== Exercise brief ==
What is needed is every line of the data that includes the word "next". Please copy each one.
━━ Extracted entries ━━
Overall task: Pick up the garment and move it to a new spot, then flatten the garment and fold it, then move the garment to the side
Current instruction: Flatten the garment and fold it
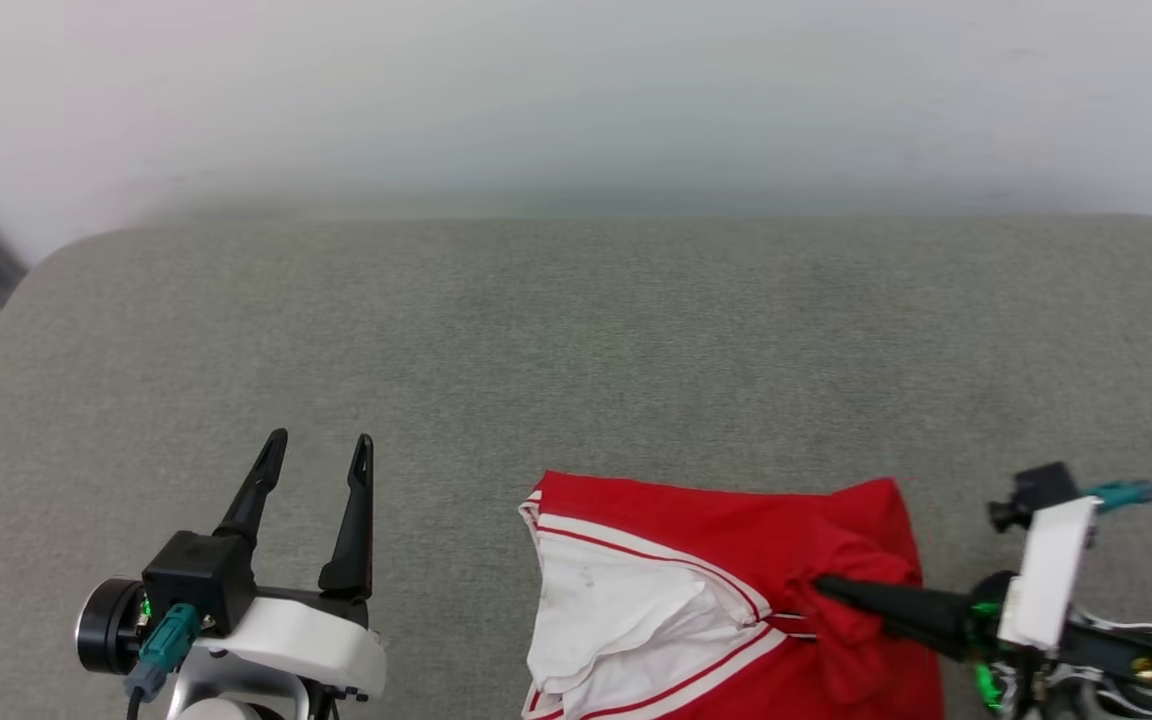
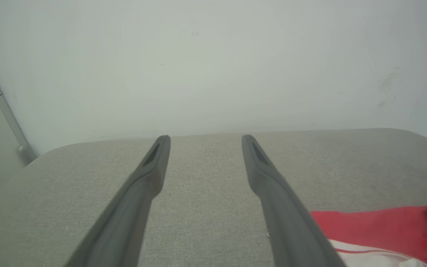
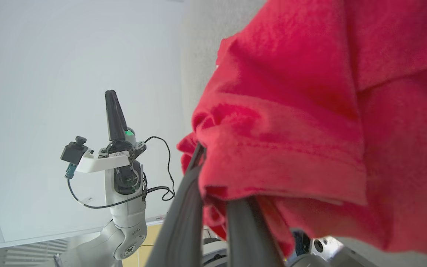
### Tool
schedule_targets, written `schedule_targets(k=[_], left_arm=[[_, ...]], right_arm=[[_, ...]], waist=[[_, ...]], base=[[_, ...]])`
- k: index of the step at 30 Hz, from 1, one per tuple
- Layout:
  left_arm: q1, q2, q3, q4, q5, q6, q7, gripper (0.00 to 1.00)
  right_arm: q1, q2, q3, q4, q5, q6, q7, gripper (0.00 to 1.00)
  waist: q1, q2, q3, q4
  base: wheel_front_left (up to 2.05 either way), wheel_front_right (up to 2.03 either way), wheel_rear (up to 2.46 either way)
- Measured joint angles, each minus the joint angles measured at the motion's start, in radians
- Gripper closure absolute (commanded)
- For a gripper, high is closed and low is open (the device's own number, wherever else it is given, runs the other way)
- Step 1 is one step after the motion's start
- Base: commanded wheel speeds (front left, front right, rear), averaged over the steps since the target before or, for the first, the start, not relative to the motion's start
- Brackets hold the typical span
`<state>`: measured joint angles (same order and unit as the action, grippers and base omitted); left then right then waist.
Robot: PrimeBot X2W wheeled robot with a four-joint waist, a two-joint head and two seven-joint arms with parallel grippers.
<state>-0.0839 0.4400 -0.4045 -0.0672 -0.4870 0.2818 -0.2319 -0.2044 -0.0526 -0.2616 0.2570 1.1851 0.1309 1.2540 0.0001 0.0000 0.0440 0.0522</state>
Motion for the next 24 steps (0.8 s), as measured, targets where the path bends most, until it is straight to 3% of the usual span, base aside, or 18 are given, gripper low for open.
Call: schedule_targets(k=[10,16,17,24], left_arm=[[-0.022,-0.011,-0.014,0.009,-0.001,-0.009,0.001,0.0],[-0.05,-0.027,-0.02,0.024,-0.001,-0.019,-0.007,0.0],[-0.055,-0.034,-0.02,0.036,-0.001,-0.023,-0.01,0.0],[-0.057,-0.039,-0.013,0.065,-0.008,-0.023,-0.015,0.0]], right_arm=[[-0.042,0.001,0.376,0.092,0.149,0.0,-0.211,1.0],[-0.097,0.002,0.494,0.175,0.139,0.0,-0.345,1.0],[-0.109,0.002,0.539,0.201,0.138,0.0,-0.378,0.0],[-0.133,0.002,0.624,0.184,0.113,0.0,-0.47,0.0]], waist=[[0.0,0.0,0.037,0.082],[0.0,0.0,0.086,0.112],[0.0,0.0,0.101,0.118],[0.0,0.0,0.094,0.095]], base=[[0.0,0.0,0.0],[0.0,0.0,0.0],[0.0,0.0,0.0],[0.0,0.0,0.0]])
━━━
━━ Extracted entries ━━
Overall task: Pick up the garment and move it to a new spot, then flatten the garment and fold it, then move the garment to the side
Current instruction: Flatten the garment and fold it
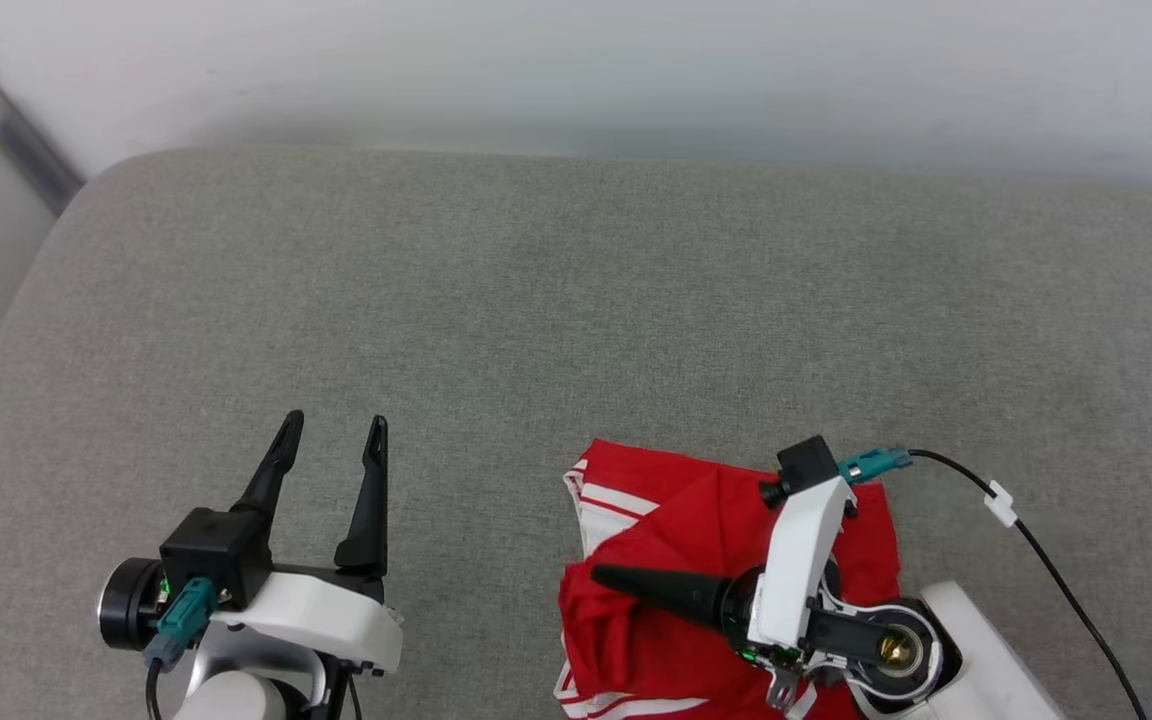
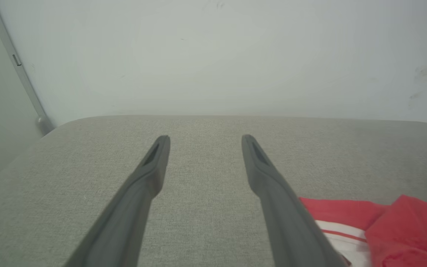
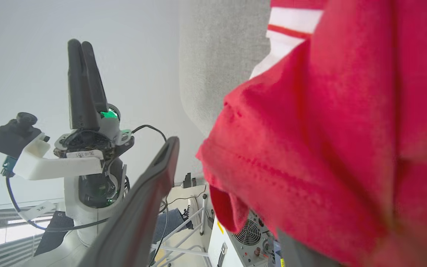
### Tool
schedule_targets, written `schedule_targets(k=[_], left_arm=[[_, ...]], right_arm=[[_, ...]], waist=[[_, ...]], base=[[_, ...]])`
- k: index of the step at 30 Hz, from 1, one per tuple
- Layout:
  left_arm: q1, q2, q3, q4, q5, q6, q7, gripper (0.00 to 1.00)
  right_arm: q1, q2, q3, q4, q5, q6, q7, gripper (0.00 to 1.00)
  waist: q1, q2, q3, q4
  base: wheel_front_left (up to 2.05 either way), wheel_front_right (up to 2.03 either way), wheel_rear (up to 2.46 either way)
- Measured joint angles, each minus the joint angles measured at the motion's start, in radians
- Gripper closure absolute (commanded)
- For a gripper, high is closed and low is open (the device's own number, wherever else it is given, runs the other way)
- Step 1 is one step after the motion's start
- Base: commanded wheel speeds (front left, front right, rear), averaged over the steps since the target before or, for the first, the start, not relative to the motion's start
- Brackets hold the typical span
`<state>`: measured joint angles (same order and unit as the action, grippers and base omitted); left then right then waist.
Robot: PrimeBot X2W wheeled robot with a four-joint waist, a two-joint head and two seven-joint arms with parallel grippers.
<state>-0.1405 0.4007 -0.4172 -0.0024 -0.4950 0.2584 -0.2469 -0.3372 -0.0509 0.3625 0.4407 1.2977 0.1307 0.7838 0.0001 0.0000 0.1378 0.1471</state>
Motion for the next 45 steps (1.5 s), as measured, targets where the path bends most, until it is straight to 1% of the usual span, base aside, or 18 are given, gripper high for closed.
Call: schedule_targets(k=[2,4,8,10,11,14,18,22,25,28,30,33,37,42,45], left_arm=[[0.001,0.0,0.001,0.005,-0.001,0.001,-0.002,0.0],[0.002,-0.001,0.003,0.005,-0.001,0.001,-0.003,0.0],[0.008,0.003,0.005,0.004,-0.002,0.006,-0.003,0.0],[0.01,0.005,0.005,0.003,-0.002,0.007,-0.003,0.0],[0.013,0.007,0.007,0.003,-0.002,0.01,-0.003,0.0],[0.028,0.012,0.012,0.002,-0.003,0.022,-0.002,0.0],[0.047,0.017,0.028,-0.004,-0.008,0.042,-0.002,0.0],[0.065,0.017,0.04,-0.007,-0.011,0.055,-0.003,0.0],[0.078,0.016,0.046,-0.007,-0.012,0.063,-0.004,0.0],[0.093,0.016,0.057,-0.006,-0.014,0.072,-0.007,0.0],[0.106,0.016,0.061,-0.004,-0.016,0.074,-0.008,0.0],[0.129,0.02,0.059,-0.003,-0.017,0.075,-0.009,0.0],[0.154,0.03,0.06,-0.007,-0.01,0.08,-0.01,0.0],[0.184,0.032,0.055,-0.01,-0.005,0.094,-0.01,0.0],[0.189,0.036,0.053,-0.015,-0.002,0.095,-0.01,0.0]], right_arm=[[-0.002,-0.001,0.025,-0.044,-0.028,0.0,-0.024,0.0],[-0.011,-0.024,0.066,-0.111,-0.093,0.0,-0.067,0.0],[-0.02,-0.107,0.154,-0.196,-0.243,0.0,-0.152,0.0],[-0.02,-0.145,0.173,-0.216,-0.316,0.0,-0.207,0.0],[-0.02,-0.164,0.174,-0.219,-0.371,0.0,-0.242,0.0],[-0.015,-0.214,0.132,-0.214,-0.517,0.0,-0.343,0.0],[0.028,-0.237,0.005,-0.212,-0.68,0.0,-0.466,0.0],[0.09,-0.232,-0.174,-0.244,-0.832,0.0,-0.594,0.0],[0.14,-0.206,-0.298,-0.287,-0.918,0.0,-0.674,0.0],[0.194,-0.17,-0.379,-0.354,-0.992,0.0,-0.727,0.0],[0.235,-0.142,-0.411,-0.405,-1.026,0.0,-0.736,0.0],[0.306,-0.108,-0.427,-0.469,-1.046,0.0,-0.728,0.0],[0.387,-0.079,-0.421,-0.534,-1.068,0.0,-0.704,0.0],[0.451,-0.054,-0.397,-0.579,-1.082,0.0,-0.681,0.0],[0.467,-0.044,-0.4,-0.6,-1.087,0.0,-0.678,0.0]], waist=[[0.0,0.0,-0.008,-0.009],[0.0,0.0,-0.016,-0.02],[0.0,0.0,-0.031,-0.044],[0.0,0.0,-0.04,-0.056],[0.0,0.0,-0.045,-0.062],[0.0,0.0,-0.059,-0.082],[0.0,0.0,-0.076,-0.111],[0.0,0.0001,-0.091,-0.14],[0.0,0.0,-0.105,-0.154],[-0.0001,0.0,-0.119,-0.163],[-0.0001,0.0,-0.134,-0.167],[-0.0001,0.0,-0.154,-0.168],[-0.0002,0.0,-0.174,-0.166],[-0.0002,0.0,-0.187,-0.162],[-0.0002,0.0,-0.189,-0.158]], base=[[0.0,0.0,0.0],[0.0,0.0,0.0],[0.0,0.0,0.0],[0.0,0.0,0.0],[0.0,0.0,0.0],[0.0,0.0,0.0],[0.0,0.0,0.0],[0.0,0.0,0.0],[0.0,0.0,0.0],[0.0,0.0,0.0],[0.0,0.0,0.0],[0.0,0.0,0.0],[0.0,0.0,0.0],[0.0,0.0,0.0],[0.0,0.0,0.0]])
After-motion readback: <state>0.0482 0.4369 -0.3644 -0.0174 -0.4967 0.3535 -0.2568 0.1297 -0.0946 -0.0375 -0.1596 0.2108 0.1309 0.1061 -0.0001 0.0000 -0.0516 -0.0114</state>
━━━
== Answer to the problem ==
Motion for the next 24 steps (0.8 s), as measured, targets where the path bends most, until it is straight to 3% of the usual span, base aside, or 18 are given, gripper low for open.
Motion for the next 45 steps (1.5 s), as measured, targets where the path bends most, until it is straight to 1% of the usual span, base aside, or 18 are given, gripper high for closed.

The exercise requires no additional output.